American Chop Suey
Crispy Chicken, Chop Suey Sauce, Fried Egg Noodles, Fried Egg, Scallions
Chef Hemant Kishore of Toddy Shop | Las Vegas, NV
Yield: 4 servings
Adapted by StarChefs | March 2026 | Photo: Will Blunt
INGREDIENTS
Fried Egg Noodles:
340 grams dried egg noodles
Neutral oil
Chopsuey Sauce:
8 grams cornstarch
28 grams canola oil
15 grams sliced scallions
12 grams minced garlic
6 grams julienned ginger
150 grams julienned mixed bell peppers
90 grams julienned cabbage
65 grams julienned carrots
2 serrano chiles, julienned
45 grams tomato ketchup
15 grams sambal sauce
8 grams soy sauce
4 grams granulated sugar
1 gram ground black pepper
Kosher salt
300 grams chicken stock
Crispy Chicken:
283 grams boneless chicken thighs, cut into thin strips
15 grams soy sauce
15 grams ginger-garlic paste
12 grams cornstarch
5 grams sambal sauce
1 egg, beaten
Kosher salt
Ground black pepper
Oil for frying
To Assemble and Serve:
Oil for frying
4 eggs
15 grams sliced scallion green
Crushed black pepper
METHOD
For the Fried Egg Noodles:
In a saucepan over medium-high heat, bring 2 kilograms salted water to a boil.
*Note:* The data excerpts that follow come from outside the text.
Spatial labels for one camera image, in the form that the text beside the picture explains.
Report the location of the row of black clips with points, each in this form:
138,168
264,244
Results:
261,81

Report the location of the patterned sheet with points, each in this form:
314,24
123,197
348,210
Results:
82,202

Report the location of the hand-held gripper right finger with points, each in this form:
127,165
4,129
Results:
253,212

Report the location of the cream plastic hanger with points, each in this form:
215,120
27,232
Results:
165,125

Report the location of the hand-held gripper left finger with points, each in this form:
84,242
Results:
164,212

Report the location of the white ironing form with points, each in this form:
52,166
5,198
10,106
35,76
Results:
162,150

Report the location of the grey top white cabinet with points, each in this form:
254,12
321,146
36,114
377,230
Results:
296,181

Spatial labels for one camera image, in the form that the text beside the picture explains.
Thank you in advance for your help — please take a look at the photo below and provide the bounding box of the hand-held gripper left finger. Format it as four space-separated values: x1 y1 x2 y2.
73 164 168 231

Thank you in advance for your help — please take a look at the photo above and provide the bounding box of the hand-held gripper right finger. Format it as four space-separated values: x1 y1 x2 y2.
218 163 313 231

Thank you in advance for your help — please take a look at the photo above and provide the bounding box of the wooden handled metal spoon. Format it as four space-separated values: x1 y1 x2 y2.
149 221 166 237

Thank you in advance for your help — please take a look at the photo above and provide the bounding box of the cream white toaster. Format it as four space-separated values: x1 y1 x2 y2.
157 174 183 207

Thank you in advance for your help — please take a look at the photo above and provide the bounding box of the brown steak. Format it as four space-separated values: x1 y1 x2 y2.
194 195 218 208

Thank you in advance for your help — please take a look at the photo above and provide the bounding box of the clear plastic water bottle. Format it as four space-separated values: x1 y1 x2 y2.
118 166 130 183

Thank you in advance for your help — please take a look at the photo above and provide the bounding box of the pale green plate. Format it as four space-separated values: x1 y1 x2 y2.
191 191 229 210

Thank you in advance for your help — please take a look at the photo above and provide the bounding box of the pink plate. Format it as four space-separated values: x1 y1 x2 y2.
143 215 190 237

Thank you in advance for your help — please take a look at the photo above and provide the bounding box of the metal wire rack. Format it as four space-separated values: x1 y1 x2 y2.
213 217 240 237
Season with oil. Add egg noodles and cook 6 minutes. Drain and rinse under cold water. Transfer cooked noodles to a mixing bowl and toss with small amount oil. Weigh and divide evenly into 4 portions. Shape each portion into a nest-like shape. Set aside. In a sauté pan over high flame, heat oil to 325°F. Working in batches, add noodles and cook until golden and crispy, flipping halfway through. Transfer to a paper towel-lined plate and let drain.
For the Chop Suey Sauce:
In a mixing bowl, combine cornstarch and enough water to achieve a slurry consistency. Set aside. In a wok over high heat, heat oil. Add scallions, garlic, and ginger. Sauté 1 minute. Add peppers, cabbage, carrots, and chiles. Sauté 1 minute. Stir in ketchup, sambal, soy sauce, sugar, and black pepper. Season with salt. Add stock and bring mixture to a simmer. Add reserved slurry and cook 2 minutes, or until thickened. Reduce heat, cover, and keep warm.
For the Crispy Chicken:
In a mixing bowl, combine chicken, soy sauce, ginger-garlic paste, cornstarch, sambal, and egg. Season with salt and pepper. Mix until chicken is evenly coated. Set aside. In a sauté pan over high flame, heat oil to 350°F. Working in batches, add chicken and fry until golden and crispy. Transfer to a paper towel-lined plate and let drain. Transfer to a mixing bowl and toss with desired amount Chop Suey Sauce. Set aside.
To Assemble and Serve:
In a skillet over medium flame, heat oil to 350°F. Add eggs and fry until whites are set and edges are crisp. Set aside. In a serving bowl, place 1 Fried Egg Noodles nest. Top with Crispy Chicken. Spoon Chop Suey Sauce over top. Top with 1 fried egg. Finish with scallions and black pepper.